In practice I've found it best to create a wrapper class around the SocketAsyncEventArgs and a SocketBufferPool class to manage the distribution of resources.
As an example, here is the code for a BeginReceive method:
private void BeginReceive(Socket socket)
{
Contract.Requires(socket != null, "socket");
SocketEventArgs e = SocketBufferPool.Instance.Alloc();
e.Socket = socket;
e.Completed += new EventHandler<SocketEventArgs>(this.HandleIOCompleted);
if (!socket.ReceiveAsync(e.AsyncEventArgs)) {
this.HandleIOCompleted(null, e);
}
}
And here is the HandleIOCompleted method:
private void HandleIOCompleted(object sender, SocketEventArgs e)
{
e.Completed -= this.HandleIOCompleted;
bool closed = false;
lock (this.sequenceLock) {
e.SequenceNumber = this.sequenceNumber++;
}
switch (e.LastOperation) {
case SocketAsyncOperation.Send:
case SocketAsyncOperation.SendPackets:
case SocketAsyncOperation.SendTo:
if (e.SocketError == SocketError.Success) {
this.OnDataSent(e);
}
break;
case SocketAsyncOperation.Receive:
case SocketAsyncOperation.ReceiveFrom:
case SocketAsyncOperation.ReceiveMessageFrom:
if ((e.BytesTransferred > 0) && (e.SocketError == SocketError.Success)) {
this.BeginReceive(e.Socket);
if (this.ReceiveTimeout > 0) {
this.SetReceiveTimeout(e.Socket);
}
} else {
closed = true;
}
if (e.SocketError == SocketError.Success) {
this.OnDataReceived(e);
}
break;
case SocketAsyncOperation.Disconnect:
closed = true;
break;
case SocketAsyncOperation.Accept:
case SocketAsyncOperation.Connect:
case SocketAsyncOperation.None:
break;
}
if (closed) {
this.HandleSocketClosed(e.Socket);
}
SocketBufferPool.Instance.Free(e);
}
The above code is contained in a TcpSocket class that will raise DataReceived & DataSent events. One thing to notice is the case SocketAsyncOperation.ReceiveMessageFrom: block; if the socket hasn't had an error it immediately starts another BeginReceive() which will allocate another SocketEventArgs from the pool.
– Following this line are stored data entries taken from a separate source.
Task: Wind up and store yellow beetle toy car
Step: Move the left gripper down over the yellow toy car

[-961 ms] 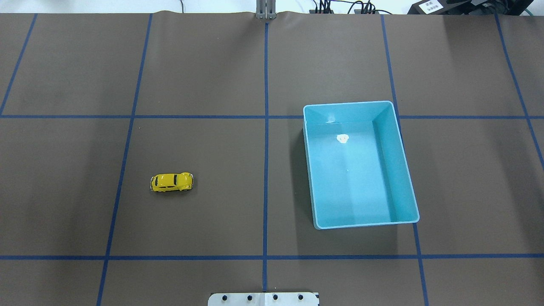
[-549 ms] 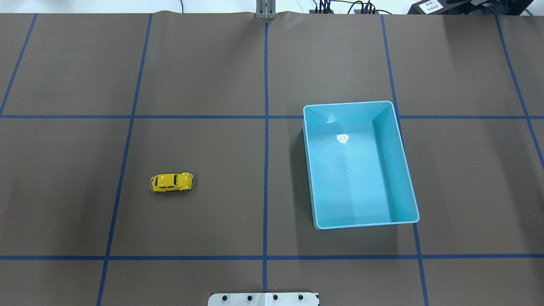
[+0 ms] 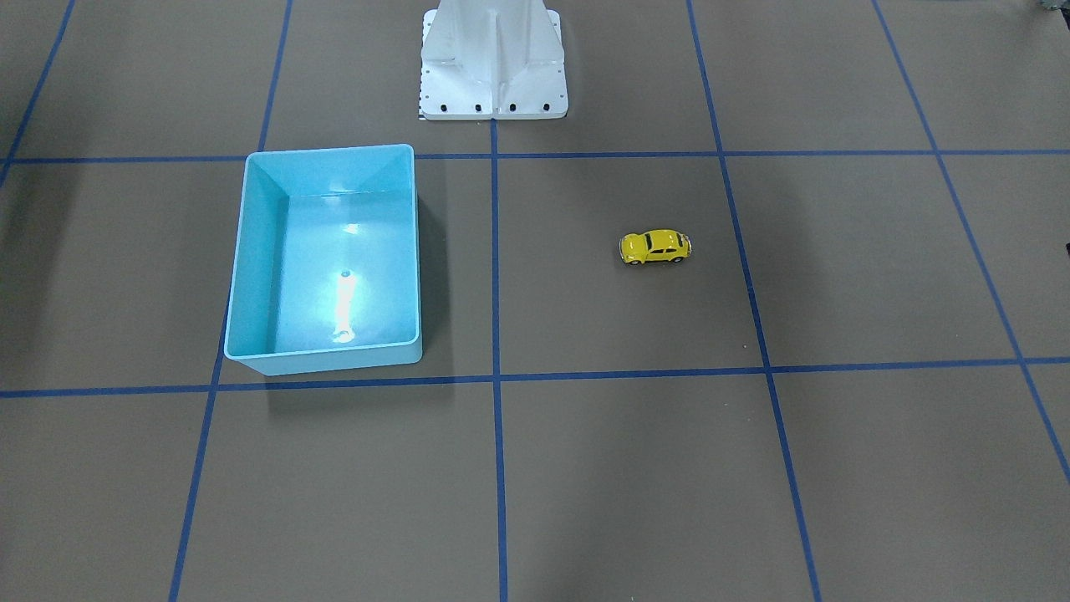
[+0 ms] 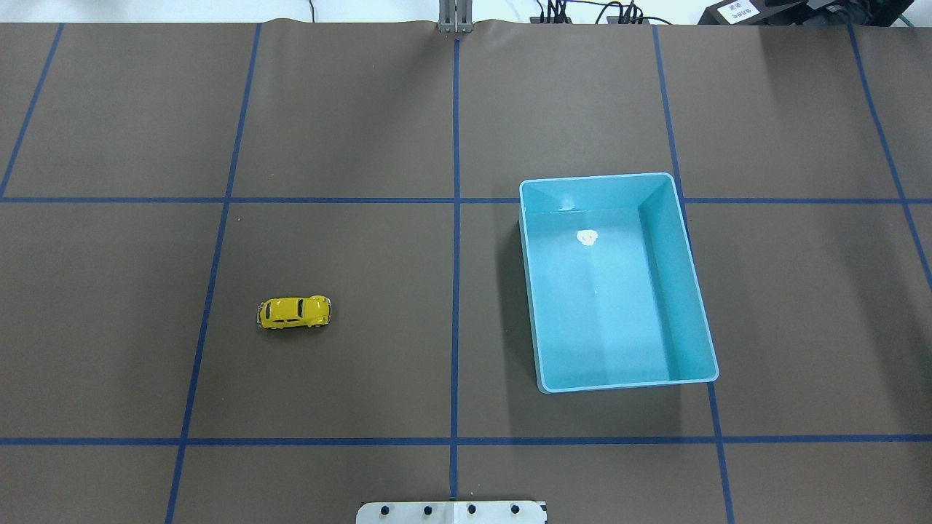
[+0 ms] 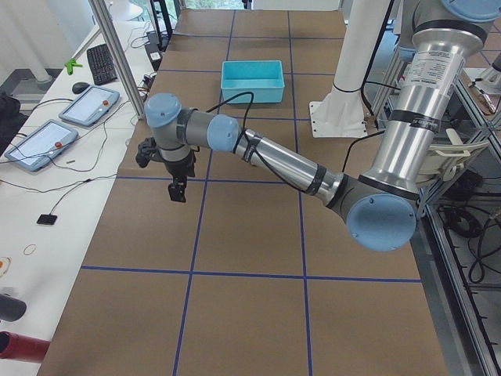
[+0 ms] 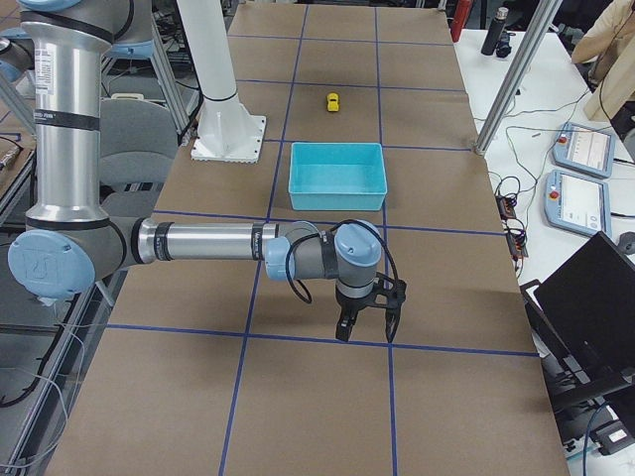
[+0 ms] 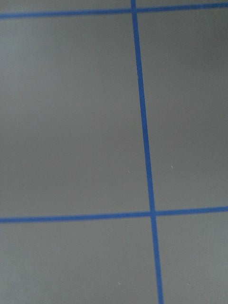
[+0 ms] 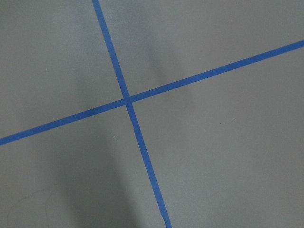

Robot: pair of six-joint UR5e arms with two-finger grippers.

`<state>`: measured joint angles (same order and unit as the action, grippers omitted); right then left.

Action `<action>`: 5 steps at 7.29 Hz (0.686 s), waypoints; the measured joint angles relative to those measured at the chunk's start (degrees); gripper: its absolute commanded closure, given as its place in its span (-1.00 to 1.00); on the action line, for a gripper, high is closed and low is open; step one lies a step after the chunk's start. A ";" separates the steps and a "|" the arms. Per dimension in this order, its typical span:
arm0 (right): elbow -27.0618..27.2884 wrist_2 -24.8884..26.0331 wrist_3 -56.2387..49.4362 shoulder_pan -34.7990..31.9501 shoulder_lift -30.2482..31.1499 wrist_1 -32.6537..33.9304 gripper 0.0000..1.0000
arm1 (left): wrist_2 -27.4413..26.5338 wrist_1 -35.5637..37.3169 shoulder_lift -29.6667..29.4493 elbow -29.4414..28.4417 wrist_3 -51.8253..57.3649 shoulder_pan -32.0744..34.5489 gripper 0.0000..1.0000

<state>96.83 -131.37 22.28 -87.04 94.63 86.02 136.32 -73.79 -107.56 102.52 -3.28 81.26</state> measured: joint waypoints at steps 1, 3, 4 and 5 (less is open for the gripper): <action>0.57 0.47 -3.43 0.54 0.54 0.05 -1.00 | -0.08 0.27 -0.80 4.97 0.23 -4.08 -1.00; 1.40 0.61 -10.74 1.00 1.85 0.24 -1.00 | -0.37 0.54 -1.55 13.76 0.54 -12.33 -1.00; 1.54 0.46 -11.92 1.18 1.92 0.27 -1.00 | -1.27 0.66 -2.46 16.52 0.60 -17.58 -1.00; 1.57 0.29 -12.28 1.53 1.83 0.28 -1.00 | -3.70 0.79 -3.18 19.05 0.73 -22.44 -1.00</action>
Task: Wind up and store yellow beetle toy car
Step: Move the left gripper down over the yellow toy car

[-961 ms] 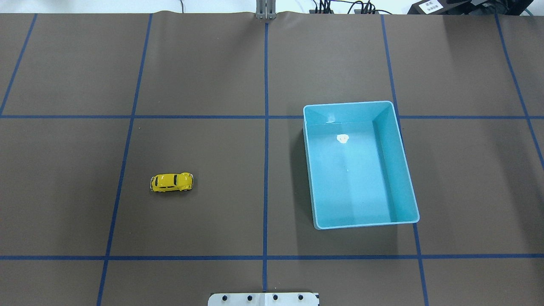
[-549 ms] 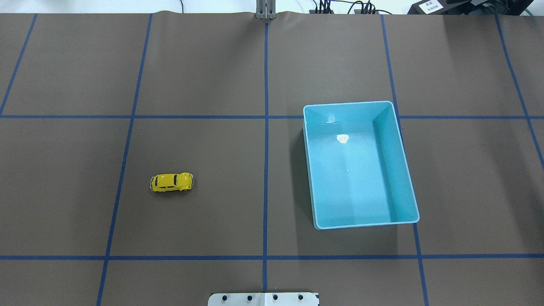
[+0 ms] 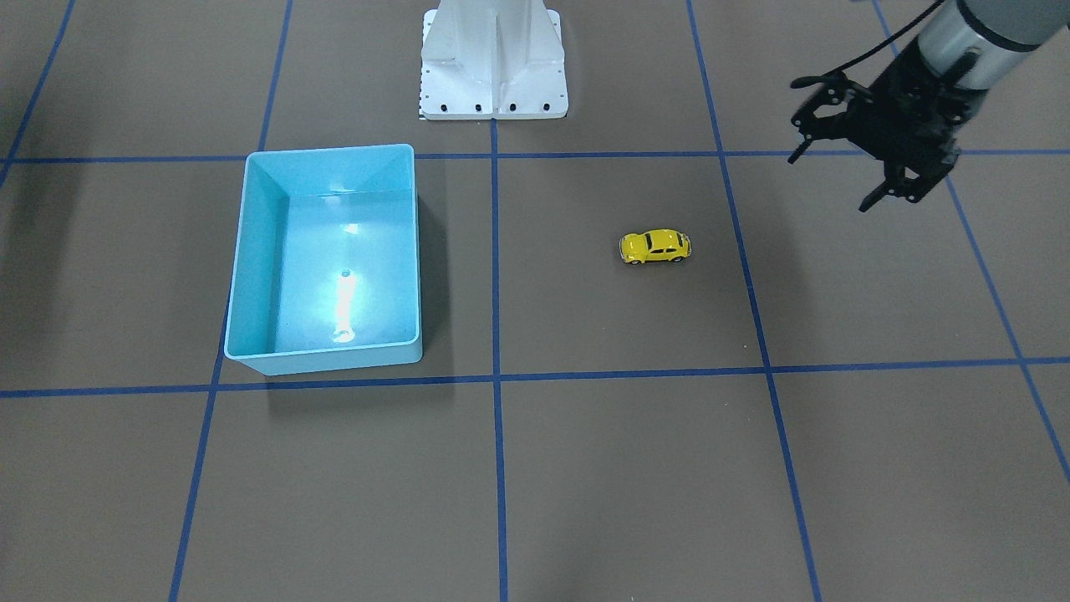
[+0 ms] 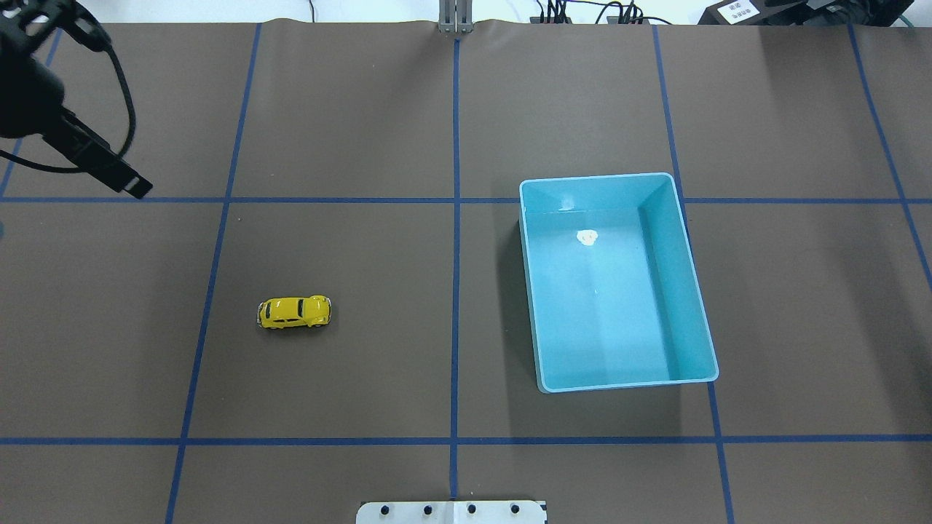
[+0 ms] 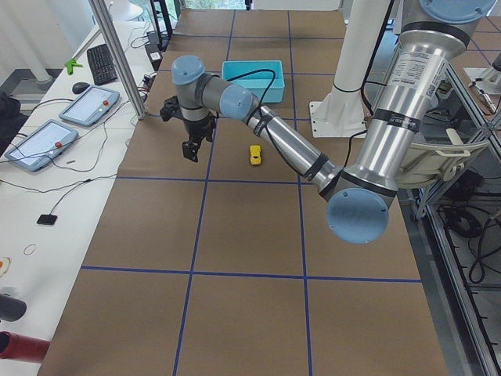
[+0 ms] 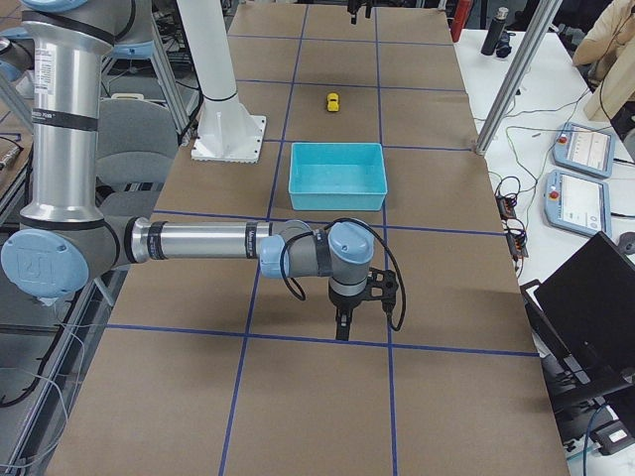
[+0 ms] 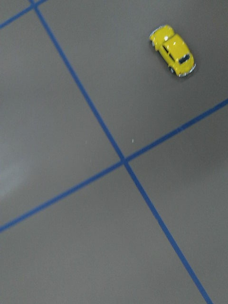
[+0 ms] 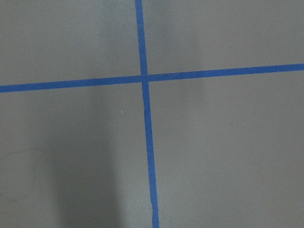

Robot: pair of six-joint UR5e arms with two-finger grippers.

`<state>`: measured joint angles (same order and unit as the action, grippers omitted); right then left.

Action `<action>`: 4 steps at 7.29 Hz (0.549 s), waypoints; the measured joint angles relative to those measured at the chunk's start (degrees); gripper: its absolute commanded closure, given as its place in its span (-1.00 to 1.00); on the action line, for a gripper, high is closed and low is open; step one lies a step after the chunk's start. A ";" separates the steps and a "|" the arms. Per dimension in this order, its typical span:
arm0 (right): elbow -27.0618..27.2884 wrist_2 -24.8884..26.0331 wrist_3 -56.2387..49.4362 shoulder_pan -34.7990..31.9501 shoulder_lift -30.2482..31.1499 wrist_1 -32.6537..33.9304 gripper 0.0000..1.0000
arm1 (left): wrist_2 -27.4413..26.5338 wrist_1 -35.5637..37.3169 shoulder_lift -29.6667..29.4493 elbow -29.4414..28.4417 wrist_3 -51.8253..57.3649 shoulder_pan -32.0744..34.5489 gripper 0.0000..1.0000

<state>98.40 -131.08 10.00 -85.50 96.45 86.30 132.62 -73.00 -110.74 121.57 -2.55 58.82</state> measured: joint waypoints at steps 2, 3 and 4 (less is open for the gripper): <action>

Another important note is the SocketEventArgs SequenceNumber property set in the HandleIOComplete method. Although async requests will complete in the order queued, you are still subject to other thread race conditions. Since the code calls BeginReceive before raising the DataReceived event there is a possibility that the thread servicing the orginal IOCP will block after calling BeginReceive but before rasing the event while the second async receive completes on a new thread which raises the DataReceived event first. Although this is a fairly rare edge case it can occur and the SequenceNumber property gives the consuming app the ability to ensure that data is processed in the correct order.
One other area to be aware of is async sends. Oftentimes, async send requests will complete synchronously (SendAsync will return false if the call completed synchronously) and can severely degrade performance. The additional overhead of of the async call coming back on an IOCP can in practice cause worse performance than simply using the synchronous call. The async call requires two kernel calls and a heap allocation while the synchronous call happens on the stack.
Hope this helps,
Bill
In your code, you do this:
if (!socket.ReceiveAsync(e.AsyncEventArgs)) {
this.HandleIOCompleted(null, e);
}
But it is an error to do that. There is a reason why the callback is not invoked when it finishes synchronously, such action can fill up the stack.
Imagine that each ReceiveAsync is always returning synchronously. If your HandleIOCompleted was in a while, you could process the result that returned synchronously at the same stack level. If it didn't return synchronously, you break the while.
But, by doing the you you do, you end-up creating a new item in the stack... so if you have bad luck enough, you will cause stack overflow exceptions.